The GeoAPI is built on top of what was previously called the TownMe GeoAPI, which offered a reverse geo-coder for lat/long coordinates and geo-database of 16 million businesses and points of interest. But now it is its own separate product, and with today’s release the GeoAPI now includes geo-coded Tweets and Flickr photos, improved search, a dedicated short URL (http//:geo.am) for location-specific links, an iPhone SDK, and better intersection data. You can find out more details here.
So a developer who wants to build their own Foursquare/Gowalla-type mobile app with check-ins and geo-Tweets can build it on top of the GeoAPI instead of assembling all the underlying data from scratch. Developers get up to 20,000 queries per day for free. They can also store their own data in the GeoAPI servers and run geo-queries against them.
To get a basic feeling for how this works, check out these simple demos for geo-coded Tweets and Flickr photos in San Francisco. You click on a neighborhood and it shows recent Tweets or photos taken from there.
Mixer Labs co-founder Elad Gil was the first product manager for Google Mobile Maps.

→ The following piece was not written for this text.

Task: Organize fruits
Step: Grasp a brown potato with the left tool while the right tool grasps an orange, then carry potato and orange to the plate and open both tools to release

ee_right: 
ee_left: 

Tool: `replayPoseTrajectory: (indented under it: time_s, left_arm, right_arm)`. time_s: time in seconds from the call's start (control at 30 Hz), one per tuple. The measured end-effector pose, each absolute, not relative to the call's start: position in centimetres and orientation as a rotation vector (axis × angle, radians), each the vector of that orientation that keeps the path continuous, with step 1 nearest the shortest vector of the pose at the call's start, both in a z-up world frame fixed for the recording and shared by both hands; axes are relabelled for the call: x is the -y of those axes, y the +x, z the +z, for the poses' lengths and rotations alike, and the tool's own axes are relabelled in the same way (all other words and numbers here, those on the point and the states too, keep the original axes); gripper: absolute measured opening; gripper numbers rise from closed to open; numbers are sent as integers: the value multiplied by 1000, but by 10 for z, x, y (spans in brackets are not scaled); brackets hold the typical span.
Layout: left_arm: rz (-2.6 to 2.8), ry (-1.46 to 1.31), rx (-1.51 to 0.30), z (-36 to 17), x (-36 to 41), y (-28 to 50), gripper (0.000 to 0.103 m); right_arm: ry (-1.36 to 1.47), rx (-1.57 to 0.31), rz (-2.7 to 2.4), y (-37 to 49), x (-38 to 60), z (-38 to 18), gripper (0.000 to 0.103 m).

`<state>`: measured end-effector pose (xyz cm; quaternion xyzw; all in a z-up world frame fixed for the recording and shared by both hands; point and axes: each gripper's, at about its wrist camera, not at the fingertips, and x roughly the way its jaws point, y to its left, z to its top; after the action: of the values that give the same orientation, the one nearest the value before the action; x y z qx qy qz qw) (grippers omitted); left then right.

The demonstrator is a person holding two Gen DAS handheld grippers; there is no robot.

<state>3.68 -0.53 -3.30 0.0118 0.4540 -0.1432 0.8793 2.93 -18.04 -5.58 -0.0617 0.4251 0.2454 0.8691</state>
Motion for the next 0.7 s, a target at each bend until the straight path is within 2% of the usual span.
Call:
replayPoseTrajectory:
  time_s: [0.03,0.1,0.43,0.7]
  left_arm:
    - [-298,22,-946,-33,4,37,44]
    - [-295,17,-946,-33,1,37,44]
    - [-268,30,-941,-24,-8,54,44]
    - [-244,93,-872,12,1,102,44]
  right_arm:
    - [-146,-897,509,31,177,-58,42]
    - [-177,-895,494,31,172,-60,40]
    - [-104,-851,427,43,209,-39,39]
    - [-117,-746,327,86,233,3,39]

He will find competition for creating a geolocation infrastructure for developers from SimpleGeo, founded by Matt Galligan (previously of Socialthing) and Joe Stump (ex-lead architect of Digg). Both Gil and Galligan will speak on the Geo Streams panel at next week’s Realtime CrunchUp, along with geo experts from Twitter, Foursquare, Google, and Hot Potato. (Tickets are still available). I’m sure we’ll be hearing a lot about which geo API is going to be better.









Wow, they even created their own protocol!
http//:
I think that’s a bit confusing and people will get it mixed up with good ‘ol http, but awesome for them!
ha – yeah i think that is a typo in the article
Location engines will replace search engines.
??? Not likely. More likely, search engines will continue to incorporate location information.
there is no information on their site, about price after the free 20k queries. Sort of a big detail to leave out. Especially to base your underlying technology on without all the details
also on their documentation it says 5k queries a day “Be nice. Don’t hammer our servers unnecessarily. If your app is taking off like a rocketship, please let us know and we can work something out. By default, each API Key is limited to 5,000 queries per day. If you come within striking distance of that, please email us at “api at geoapi.com”.”
Thanks for pointing this out – this is actually old documentation from when we first alpha launched the service. I just fixed it.
a) We have raised QPDs for all keys to 20,000 queries.
b) We are happy to increase the QPDs for developers who contact us and legitimately need the increase.
c) We are indeed reserving the right to charge for very high volume usage. We need to pay for our servers and data costs and if people are using our service really heavily we should not be actively losing lots of money to power their efforts. That said, we do not expect to charge for anything that is a reasonable query volume.
PS here is the new language:
If your app is taking off like a rocketship, please let us know and we are happy to adjust the query per day thresholds. By default, each API Key is limited to 20,000 queries per day. If you come within striking distance of that, email us at “api at geoapi.com” and we can up your QPDs.
Wow!
They’ve invented wheel once again …
Cool Features…. Google May be partners
Pretty freakin cool.
Cheers,
mytweetmark.com
This is going to rock!
Location awareness is going to revolutionize contextual advertising. In order to reach its peak, however, consumers must be able to customize every aspect of the targeted advertising experience. Consumers must have the ability to limit what people and which companies “see” them.